Requirement: Present each line of the entries below that holds the word "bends".
Start of Supplied records
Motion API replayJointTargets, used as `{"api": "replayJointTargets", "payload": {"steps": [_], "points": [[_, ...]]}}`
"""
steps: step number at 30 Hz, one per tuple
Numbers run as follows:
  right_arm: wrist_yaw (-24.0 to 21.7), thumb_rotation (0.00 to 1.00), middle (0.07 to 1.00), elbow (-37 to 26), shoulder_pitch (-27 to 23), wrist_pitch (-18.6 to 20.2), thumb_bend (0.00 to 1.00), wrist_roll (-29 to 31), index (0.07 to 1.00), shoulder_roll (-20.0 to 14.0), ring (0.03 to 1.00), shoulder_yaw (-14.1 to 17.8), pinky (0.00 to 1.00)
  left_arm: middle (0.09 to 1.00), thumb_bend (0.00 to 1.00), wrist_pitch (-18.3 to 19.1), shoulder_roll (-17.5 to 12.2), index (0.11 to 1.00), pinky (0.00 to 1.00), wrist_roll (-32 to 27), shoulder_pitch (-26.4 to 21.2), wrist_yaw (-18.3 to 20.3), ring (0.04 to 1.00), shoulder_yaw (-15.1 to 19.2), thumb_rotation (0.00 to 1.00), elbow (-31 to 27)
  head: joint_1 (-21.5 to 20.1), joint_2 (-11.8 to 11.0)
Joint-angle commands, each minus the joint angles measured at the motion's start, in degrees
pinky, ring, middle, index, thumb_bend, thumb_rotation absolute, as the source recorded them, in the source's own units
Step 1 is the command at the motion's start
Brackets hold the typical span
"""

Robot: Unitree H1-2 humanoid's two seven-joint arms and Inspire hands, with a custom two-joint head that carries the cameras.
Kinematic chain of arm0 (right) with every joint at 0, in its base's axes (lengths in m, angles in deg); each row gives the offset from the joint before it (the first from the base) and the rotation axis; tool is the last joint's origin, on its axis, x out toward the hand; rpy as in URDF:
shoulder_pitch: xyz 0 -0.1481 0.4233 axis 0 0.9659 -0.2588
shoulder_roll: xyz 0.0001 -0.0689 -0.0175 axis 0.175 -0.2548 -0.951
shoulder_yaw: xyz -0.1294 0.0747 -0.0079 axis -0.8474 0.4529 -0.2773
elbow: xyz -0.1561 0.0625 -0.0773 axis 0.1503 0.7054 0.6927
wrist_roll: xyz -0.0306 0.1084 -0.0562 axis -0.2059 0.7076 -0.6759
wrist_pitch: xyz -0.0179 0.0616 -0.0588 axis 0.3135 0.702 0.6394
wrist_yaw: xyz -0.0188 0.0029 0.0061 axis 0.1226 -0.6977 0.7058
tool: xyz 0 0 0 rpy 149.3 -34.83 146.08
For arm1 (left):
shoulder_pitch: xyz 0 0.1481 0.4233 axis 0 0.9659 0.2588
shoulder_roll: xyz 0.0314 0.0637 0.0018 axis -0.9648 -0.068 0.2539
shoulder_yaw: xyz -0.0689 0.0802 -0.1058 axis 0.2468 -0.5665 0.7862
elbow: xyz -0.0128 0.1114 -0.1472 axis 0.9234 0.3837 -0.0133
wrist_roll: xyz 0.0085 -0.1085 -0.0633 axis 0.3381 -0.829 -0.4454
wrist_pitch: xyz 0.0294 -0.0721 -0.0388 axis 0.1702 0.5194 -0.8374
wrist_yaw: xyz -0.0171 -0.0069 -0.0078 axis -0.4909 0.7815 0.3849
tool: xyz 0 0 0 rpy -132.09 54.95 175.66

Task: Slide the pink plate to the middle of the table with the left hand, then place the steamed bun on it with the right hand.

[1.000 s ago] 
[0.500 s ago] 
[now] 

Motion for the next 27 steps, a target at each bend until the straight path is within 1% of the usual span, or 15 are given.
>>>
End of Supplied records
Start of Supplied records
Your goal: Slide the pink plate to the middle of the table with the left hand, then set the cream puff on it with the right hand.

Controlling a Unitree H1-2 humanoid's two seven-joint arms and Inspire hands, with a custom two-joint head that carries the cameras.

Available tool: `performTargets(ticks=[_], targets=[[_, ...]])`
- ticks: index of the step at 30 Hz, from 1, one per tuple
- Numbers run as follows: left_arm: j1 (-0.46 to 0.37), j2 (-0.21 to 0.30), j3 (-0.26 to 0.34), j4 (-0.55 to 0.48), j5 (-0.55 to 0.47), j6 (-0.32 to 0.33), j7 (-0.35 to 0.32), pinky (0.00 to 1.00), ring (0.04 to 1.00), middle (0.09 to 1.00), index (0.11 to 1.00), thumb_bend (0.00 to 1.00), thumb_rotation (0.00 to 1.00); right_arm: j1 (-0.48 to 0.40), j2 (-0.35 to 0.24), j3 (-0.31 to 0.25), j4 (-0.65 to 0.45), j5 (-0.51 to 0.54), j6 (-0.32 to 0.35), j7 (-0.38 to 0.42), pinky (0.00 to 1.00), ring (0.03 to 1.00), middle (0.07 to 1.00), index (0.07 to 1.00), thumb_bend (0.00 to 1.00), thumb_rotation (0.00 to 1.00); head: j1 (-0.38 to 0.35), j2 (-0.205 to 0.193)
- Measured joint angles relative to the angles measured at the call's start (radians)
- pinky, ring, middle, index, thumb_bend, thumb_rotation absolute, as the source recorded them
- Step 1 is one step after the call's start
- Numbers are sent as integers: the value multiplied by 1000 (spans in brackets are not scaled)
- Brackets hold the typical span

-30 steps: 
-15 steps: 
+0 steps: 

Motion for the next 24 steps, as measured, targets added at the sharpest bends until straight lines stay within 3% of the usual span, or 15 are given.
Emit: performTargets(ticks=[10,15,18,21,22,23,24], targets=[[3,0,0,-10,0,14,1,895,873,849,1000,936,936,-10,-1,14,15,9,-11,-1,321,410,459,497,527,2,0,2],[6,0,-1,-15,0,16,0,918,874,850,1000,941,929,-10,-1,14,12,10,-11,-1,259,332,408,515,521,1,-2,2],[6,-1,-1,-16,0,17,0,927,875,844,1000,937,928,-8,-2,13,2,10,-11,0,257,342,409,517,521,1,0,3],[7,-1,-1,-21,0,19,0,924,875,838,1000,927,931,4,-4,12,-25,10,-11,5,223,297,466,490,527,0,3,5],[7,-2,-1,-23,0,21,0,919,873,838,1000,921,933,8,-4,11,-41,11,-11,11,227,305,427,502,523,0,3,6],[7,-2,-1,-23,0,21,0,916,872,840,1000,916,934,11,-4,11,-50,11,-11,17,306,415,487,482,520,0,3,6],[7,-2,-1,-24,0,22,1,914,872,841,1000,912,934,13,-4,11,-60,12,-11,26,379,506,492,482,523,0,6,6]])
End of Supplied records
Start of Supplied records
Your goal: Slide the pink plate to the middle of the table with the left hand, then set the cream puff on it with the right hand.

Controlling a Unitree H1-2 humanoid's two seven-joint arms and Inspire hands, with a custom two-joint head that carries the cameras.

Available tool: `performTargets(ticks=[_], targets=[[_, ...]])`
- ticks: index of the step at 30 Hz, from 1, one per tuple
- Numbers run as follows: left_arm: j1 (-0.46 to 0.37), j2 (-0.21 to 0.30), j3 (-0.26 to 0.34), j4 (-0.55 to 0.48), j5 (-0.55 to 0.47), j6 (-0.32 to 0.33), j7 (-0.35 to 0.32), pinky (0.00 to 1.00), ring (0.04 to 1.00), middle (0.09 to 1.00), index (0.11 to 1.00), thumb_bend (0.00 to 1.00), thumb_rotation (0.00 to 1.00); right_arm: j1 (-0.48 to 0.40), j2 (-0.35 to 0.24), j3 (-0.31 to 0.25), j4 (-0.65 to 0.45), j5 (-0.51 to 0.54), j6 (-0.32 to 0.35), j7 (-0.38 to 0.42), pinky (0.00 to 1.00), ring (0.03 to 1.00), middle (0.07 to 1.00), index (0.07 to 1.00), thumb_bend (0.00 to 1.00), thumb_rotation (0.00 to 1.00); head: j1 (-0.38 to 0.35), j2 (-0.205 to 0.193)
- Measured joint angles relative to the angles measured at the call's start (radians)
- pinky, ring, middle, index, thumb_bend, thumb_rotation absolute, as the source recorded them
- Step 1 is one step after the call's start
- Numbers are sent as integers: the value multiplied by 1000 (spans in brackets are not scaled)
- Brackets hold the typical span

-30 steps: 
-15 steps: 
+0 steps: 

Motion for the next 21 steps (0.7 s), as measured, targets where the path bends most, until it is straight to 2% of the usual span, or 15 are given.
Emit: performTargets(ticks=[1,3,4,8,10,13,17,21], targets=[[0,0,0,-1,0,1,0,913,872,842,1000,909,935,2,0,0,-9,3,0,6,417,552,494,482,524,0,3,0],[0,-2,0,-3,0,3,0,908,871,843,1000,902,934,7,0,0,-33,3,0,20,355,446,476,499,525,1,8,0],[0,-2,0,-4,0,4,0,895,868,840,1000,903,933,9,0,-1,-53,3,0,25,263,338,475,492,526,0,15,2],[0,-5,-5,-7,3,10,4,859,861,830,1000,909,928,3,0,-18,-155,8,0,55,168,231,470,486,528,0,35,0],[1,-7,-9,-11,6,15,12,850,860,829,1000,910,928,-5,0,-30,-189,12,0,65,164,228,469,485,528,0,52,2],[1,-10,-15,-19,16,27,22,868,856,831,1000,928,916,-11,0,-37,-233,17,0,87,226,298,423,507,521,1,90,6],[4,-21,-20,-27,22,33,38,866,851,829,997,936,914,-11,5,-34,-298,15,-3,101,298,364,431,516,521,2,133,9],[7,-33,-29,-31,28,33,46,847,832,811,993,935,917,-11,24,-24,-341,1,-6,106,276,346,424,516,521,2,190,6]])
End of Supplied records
Result:
Motion for the next 24 steps, as measured, targets added at the sharpest bends until straight lines stay within 3% of the usual span, or 15 are given.
Motion for the next 21 steps (0.7 s), as measured, targets where the path bends most, until it is straight to 2% of the usual span, or 15 are given.

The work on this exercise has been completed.